WORK ORDER:
Transcribe the whole listing precisely, leaving nothing out.

╭─ RAW DATA

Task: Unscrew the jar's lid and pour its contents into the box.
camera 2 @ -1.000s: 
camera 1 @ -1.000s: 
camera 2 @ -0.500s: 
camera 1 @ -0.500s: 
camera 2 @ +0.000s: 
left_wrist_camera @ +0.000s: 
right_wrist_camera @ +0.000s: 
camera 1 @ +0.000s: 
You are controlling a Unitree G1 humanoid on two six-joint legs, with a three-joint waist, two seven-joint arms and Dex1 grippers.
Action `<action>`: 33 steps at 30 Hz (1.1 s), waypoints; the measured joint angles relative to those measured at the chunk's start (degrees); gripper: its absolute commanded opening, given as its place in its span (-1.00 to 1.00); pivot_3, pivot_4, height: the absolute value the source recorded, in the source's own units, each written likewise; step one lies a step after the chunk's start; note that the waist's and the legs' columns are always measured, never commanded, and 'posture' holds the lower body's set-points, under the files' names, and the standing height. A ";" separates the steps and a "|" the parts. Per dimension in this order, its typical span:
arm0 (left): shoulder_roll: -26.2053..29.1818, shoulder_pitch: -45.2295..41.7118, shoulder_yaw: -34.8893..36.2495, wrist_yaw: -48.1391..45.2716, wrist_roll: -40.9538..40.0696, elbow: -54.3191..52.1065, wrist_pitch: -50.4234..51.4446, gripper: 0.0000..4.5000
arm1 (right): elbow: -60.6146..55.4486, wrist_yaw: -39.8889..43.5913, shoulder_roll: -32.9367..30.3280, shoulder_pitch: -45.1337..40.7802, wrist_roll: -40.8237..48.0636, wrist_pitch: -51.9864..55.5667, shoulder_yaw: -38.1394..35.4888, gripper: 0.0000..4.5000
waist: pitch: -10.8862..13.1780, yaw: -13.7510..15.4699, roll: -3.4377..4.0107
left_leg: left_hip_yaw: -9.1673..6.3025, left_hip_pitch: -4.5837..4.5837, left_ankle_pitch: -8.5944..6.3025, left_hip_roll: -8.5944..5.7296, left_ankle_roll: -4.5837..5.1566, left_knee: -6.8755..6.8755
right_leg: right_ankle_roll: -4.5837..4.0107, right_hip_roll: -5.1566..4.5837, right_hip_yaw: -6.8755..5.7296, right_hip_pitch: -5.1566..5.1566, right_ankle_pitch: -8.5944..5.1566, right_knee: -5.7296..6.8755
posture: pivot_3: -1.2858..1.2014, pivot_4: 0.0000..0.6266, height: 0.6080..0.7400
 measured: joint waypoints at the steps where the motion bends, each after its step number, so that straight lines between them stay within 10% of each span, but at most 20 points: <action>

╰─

ANSWER TO THIS PROBLEM:
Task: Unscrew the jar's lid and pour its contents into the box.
camera 2 @ -1.000s: 
camera 1 @ -1.000s: 
camera 2 @ -0.500s: 
camera 1 @ -0.500s: 
camera 2 @ +0.000s: 
left_wrist_camera @ +0.000s: 
right_wrist_camera @ +0.000s: 
camera 1 @ +0.000s: 
You are controlling a Unitree G1 humanoid on two six-joint legs, with a three-joint waist, two seven-joint arms and Dex1 grippers.
Action `<action>`: 33 steps at 30 Hz (1.1 s), waypoints; the measured joint angles relative to those measured at the chunk's start (degrees); gripper: its absolute commanded opening, given as its place in its span (-1.00 to 1.00); pivot_3, pivot_4, height: the absolute value the source recorded, in the source's own units, each written likewise; step one lies a step after the chunk's start; note that the waist's and the legs' columns are always measured, never commanded, and 'posture' holds the lower body's set-points, under the files' names, and the standing height. A ";" separates the steps and a "|" the parts. Per dimension in this order, its typical span:
arm0 (left): shoulder_roll: -26.2053..29.1818, shoulder_pitch: -45.2295..41.7118, shoulder_yaw: -34.8893..36.2495, wrist_yaw: -48.1391..45.2716, wrist_roll: -40.9538..40.0696, elbow: -54.3191..52.1065, wrist_pitch: -50.4234..51.4446, gripper: 0.0000..4.5000
arm1 (right): elbow: -60.6146..55.4486, wrist_yaw: -39.8889..43.5913, shoulder_roll: -32.9367..30.3280, shoulder_pitch: -45.1337..40.7802, wrist_roll: -40.8237..48.0636, wrist_pitch: -51.9864..55.5667, shoulder_yaw: -38.1394..35.4888, gripper: 0.0000..4.5000
waist: pitch: -10.8862..13.1780, yaw: -13.7510..15.4699, roll: -3.4377..4.0107
left_leg: left_hip_yaw: -9.1673..6.3025, left_hip_pitch: -4.5837..4.5837, left_ankle_pitch: -8.5944..6.3025, left_hip_roll: -8.5944..5.7296, left_ankle_roll: -4.5837..5.1566, left_knee: -6.8755..6.8755
right_leg: right_ankle_roll: -4.5837..4.0107, right_hip_roll: -5.1566..4.5837, right_hip_yaw: -6.8755..5.7296, right_hip_pitch: -5.1566..5.1566, right_ankle_pitch: -8.5944..5.1566, right_knee: -5.7296..6.8755
posture: pivot_3: -1.2858..1.2014, pivot_4: 0.0000..0.6266, height: 0.6080..0.7400
 measured: joint waypoints at the steps where the motion bends, each after its step number, so that straight lines between them stay within 10% of each span, but at most 20 points: <action>

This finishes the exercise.